COLLECTED DATA START
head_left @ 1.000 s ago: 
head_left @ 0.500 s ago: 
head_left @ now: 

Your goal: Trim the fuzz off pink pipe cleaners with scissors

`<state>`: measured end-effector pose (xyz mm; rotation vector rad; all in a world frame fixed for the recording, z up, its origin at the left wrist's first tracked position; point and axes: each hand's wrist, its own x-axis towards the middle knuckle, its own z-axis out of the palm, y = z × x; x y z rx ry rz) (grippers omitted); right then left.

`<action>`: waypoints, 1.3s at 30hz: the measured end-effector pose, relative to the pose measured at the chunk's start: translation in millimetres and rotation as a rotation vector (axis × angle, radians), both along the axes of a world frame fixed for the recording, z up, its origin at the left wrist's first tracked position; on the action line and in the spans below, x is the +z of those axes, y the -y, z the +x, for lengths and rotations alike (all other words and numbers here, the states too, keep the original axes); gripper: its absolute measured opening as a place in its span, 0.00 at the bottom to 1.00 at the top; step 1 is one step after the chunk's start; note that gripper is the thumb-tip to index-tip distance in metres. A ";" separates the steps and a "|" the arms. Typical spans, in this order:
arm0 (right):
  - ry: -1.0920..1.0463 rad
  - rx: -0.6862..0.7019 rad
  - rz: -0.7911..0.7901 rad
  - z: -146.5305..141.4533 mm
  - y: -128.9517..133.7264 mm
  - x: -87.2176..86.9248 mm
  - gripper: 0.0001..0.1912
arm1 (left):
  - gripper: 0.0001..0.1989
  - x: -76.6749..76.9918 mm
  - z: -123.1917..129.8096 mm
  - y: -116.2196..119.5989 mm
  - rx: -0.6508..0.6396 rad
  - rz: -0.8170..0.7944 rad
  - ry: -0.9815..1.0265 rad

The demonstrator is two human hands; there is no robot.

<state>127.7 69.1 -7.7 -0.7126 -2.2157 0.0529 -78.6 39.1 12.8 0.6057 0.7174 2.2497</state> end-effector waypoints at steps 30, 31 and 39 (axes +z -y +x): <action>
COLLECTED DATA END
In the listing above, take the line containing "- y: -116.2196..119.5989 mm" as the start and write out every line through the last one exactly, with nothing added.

  - y: -116.2196..119.5989 mm
  - rx: -0.6508..0.6396 rad
  - rz: -0.8170..0.7944 rad
  - ry: -0.9815..1.0265 rad

The demonstrator is two human hands; there is no robot.

<state>127.7 69.1 -7.7 -0.7126 -2.2157 0.0529 -78.6 39.1 12.8 0.6057 0.7174 2.2497</state> end-effector waypoints at steps 30, 31 and 39 (axes +z -y +x): <action>

The exercise is fully answered.